Taking a photo of yourself while inside someone else's house illegally might not be the first, second, or even third thing you'd think to do—especially when using your victim's own camera or cell phone—but, hey, you're probably not a burglar. Taking pics of yourself while holding your victim's property is probably also not something you'd want to do—and you'd almost definitely not then post those photos to your victim's Facebook page. But, again, you probably don't think—if that's what this can be called—they way burglars do.

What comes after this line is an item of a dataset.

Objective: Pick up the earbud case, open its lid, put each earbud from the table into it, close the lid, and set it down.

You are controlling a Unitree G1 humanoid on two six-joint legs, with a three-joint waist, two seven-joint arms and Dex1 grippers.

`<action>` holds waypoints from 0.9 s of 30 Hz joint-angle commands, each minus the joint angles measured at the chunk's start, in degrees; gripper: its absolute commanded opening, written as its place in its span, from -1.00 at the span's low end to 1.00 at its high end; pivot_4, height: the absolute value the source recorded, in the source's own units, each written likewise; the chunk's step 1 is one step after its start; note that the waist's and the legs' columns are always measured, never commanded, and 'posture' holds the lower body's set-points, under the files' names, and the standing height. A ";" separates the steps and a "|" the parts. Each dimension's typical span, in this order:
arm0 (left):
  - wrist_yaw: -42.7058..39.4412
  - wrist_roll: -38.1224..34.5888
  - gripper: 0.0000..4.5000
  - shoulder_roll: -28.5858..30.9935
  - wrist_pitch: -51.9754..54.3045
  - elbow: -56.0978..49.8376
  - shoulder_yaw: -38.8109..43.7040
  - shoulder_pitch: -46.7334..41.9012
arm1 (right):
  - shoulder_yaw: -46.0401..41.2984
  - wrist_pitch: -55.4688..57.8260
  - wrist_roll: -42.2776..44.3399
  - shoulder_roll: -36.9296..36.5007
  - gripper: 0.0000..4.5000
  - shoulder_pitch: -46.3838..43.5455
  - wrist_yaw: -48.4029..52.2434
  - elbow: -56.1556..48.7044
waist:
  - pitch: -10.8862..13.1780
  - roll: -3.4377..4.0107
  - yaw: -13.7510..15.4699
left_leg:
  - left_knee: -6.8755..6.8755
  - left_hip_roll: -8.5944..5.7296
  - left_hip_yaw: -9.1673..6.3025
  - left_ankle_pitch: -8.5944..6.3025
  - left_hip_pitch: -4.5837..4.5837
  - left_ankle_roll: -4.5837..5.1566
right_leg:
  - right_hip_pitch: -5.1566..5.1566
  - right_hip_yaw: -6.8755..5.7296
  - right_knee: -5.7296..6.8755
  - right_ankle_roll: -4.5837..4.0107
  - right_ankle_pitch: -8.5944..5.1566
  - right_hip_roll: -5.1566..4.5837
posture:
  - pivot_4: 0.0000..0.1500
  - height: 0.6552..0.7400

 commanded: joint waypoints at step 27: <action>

Yet that's no reason not to take pleasure in other people's ill-considered digital actions and the apparently irresistible pull of the criminal self-portrait—so let's take a quick look at some examples of burglars taking selfies.
A Self-Portrait of the Burglar as a Young Man
Burglars taking selfies—and being caught because of those very self-portraits—are a surprisingly common story. But they were in the news again last night when the face of the gentleman seen on the right side of the image, above, popped up in the iCloud account of a gym in Colorado. Taken with an iPad stolen from that same gym, the selfie gave local police a possible suspect in the iPad theft.
"Police are investigating whether a man who apparently snapped a selfie with an iPad reported as stolen from a Colorado gymnastics studio played a role in its disappearance," we read. "A picture of the dark-haired, bearded man with a cigarette clamped in his mouth appeared Saturday in Premier Gymnastics' iCloud account, its collection of data stored on remote servers and available online."
This is similar to the story of the man seen in the lead image of this post, a burglar in the English town of Kenilworth whose selfie popped up in the Amazon account of the man from whom he had just stolen a Kindle. "Among the items stolen," the Coventry Telegraph explains, "was a Kindle Fire, together with a quantity of jewelry and an iPod. The owner of the stolen Kindle later bought a new Kindle and when he activated his account he found a photograph in his account of an unknown male, which had been taken just a couple of hours after the burglary took place."
Like a face from nowhere—a spirit, a ghost—this man's curious visage was there waiting for the new Kindle owner, unaware that his crime had been secretly synced across devices.
After all, sometimes it's the objects themselves that will most immediately betray any of you burglars out there, a statement to which this stolen laptop surreptitiously photographing its new home in Tehran can attest. In an age of networked objects, data—whether geolocation and selfies all—will flock back like homing pigeons to the cloud accounts that rule them.